== What you will do ==
When the line containing "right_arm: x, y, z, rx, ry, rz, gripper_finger" is reached, include it and end there; set down verbatim every line before it, starting at the top of the records.

== Raw data ==
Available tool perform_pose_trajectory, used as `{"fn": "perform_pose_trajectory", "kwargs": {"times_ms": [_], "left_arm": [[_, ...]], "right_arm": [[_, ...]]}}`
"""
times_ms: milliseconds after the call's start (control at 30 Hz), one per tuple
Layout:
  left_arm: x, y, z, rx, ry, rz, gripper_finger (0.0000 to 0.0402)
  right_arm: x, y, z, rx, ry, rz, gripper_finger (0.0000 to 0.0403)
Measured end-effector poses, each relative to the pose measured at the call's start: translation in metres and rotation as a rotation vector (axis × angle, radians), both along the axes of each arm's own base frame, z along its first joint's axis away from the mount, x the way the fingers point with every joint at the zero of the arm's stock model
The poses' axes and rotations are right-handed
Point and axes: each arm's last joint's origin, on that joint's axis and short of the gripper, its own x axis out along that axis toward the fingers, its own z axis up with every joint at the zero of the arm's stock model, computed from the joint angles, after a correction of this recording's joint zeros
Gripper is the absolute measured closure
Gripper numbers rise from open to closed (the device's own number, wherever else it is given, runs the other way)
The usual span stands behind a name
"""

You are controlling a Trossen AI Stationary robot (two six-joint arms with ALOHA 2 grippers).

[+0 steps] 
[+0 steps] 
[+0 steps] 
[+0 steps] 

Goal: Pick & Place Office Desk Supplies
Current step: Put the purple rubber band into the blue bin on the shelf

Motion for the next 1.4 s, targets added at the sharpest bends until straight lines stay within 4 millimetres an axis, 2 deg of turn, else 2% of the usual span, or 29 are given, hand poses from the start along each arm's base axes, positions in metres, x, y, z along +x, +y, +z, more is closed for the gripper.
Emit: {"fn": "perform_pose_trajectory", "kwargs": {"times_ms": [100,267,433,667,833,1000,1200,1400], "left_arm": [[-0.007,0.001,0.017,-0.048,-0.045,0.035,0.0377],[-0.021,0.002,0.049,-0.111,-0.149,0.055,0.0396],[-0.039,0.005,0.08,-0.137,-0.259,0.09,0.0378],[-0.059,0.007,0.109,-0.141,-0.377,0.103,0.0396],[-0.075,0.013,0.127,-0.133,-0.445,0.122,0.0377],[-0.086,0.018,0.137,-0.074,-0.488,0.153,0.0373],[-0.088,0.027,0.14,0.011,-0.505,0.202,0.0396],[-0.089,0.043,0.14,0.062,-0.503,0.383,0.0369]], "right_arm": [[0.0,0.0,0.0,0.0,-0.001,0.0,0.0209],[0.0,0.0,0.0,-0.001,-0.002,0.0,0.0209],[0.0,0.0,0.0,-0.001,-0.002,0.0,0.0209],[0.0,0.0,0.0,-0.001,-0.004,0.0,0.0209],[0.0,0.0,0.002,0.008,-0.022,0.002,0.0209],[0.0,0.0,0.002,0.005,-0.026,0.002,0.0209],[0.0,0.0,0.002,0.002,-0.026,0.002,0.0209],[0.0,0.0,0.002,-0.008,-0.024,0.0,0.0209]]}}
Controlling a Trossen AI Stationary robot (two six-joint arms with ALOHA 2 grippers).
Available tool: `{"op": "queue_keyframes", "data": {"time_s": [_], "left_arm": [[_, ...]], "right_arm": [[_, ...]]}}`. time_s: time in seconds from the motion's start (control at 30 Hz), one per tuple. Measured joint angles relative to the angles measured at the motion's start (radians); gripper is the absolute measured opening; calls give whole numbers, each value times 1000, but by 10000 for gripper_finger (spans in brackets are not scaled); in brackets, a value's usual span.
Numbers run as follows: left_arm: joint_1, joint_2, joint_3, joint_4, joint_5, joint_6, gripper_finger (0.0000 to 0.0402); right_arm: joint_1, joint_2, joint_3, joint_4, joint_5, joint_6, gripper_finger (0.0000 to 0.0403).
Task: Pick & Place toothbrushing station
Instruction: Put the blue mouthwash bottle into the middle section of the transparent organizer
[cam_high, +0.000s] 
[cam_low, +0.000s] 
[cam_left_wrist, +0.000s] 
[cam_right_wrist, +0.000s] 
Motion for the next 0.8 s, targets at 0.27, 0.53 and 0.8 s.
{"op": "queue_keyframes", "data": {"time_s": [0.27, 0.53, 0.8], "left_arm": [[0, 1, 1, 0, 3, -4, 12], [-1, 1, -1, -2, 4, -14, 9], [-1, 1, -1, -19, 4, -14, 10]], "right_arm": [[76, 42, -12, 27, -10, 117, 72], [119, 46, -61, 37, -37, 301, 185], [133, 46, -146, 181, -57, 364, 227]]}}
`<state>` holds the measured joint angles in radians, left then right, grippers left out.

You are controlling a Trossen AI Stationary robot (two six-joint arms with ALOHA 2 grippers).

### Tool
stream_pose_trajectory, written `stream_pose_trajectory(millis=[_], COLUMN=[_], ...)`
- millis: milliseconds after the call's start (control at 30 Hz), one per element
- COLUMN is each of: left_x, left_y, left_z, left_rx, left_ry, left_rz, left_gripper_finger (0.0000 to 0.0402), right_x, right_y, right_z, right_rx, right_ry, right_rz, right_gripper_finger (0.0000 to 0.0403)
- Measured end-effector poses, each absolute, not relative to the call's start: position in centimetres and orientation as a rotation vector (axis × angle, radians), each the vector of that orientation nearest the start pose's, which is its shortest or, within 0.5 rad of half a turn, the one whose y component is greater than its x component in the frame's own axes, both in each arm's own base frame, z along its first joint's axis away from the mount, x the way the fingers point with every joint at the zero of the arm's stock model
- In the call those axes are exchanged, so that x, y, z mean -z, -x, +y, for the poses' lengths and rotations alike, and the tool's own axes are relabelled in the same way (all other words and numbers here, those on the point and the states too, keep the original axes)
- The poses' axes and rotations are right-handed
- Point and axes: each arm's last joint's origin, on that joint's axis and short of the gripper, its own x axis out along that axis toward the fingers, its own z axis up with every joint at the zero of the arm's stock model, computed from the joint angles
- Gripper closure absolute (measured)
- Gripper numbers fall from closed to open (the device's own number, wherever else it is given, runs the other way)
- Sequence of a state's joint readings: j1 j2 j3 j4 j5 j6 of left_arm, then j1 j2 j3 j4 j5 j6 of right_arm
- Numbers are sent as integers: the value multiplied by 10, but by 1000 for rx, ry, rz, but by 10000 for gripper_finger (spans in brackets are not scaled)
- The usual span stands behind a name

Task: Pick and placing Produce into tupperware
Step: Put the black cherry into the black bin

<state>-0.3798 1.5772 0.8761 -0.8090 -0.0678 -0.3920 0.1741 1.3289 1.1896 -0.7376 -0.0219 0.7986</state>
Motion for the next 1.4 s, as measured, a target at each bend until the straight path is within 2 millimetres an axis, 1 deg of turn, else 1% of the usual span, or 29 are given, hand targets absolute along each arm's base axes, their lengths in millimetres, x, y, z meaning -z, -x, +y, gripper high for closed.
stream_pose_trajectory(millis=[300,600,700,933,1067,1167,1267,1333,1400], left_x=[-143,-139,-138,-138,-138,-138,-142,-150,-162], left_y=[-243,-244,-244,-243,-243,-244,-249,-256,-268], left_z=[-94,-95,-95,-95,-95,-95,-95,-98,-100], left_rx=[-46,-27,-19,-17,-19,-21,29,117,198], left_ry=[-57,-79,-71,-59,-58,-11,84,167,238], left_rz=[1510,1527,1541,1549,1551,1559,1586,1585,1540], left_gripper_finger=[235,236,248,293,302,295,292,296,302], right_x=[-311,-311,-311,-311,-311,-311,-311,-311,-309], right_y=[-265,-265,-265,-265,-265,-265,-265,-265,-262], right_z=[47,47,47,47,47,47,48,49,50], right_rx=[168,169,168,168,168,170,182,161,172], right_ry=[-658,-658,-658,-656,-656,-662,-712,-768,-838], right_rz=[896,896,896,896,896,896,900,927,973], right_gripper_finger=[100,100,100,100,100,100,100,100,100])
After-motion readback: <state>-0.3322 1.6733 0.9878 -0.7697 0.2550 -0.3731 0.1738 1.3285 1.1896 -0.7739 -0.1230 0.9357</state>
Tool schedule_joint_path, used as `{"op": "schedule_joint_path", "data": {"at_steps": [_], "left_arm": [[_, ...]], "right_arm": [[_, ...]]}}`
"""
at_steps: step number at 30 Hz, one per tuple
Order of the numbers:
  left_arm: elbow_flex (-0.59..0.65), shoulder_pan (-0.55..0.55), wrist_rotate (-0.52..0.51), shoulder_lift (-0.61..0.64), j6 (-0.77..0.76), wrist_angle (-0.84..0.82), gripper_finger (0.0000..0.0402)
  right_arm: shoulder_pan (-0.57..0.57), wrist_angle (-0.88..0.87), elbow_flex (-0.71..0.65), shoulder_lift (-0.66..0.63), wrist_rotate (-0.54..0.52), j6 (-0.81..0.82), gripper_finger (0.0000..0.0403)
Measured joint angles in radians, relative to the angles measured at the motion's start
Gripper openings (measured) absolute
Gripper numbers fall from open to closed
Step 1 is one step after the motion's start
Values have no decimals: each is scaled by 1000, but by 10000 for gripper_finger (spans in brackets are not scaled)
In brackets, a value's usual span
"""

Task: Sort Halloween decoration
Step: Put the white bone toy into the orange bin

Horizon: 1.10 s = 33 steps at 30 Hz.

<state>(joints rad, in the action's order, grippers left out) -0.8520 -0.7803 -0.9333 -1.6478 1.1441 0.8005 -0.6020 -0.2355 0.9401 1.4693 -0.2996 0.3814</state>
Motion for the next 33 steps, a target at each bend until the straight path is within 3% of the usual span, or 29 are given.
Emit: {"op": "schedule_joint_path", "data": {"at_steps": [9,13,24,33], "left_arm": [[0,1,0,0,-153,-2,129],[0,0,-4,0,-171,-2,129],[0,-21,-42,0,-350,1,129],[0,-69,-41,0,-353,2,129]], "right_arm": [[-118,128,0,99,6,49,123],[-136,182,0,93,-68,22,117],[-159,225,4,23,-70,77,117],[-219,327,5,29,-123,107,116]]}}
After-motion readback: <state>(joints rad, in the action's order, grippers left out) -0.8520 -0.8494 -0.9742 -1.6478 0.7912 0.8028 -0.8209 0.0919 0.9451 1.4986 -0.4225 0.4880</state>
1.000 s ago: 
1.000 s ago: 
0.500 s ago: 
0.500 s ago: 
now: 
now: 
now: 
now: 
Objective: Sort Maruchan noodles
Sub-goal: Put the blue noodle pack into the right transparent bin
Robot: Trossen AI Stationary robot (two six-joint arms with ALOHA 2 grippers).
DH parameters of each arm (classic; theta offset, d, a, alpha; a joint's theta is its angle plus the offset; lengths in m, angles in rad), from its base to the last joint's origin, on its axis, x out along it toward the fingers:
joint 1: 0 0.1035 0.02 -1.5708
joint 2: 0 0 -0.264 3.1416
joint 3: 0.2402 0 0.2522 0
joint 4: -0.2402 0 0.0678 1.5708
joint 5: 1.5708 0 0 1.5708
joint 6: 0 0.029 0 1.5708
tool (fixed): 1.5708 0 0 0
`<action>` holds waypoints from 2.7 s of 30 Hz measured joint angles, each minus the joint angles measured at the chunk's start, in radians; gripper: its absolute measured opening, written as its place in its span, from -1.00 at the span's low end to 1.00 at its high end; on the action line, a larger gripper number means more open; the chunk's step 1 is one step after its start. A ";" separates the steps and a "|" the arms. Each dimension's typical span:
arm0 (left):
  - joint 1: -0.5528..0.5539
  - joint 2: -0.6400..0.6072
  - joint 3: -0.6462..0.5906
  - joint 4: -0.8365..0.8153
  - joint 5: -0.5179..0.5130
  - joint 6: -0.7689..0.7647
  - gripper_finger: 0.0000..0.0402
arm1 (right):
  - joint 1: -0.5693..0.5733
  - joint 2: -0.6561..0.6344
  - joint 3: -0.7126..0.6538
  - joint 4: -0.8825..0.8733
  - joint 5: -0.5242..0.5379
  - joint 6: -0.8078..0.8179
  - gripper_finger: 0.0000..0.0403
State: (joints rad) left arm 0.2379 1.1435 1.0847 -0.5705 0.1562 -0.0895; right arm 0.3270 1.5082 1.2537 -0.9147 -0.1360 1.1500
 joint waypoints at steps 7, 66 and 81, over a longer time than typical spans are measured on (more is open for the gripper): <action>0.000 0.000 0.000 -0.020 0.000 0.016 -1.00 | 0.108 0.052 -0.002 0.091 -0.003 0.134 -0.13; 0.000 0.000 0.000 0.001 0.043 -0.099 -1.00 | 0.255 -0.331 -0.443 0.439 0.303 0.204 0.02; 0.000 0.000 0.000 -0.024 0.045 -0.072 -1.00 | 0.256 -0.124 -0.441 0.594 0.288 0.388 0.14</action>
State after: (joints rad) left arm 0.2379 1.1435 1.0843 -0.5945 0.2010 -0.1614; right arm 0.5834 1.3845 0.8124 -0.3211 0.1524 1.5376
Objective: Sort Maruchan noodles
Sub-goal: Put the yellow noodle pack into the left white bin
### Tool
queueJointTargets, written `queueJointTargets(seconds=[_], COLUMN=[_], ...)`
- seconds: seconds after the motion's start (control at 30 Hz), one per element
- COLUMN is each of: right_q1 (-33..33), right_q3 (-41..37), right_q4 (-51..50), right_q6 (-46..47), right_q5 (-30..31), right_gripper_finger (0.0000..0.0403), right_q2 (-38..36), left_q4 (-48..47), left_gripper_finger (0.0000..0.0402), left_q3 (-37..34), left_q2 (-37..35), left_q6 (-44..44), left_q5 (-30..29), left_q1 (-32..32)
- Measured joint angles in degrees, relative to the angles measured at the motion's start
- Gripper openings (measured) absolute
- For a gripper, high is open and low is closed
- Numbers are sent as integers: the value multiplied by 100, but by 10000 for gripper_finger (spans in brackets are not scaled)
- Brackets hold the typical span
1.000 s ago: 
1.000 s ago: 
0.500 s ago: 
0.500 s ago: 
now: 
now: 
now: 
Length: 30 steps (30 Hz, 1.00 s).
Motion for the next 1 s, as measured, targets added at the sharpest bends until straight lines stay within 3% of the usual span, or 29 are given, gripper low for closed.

== Your solution ==
Available tool perform_pose_trajectory, used as `{"fn": "perform_pose_trajectory", "kwargs": {"times_ms": [_], "left_arm": [[_, ...]], "right_arm": [[_, ...]]}}`
"""
times_ms: milliseconds after the call's start (control at 30 Hz), one per tuple
Layout:
  left_arm: x, y, z, rx, ry, rz, gripper_finger (0.0000 to 0.0402)
  right_arm: x, y, z, rx, ry, rz, gripper_finger (0.0000 to 0.0403)

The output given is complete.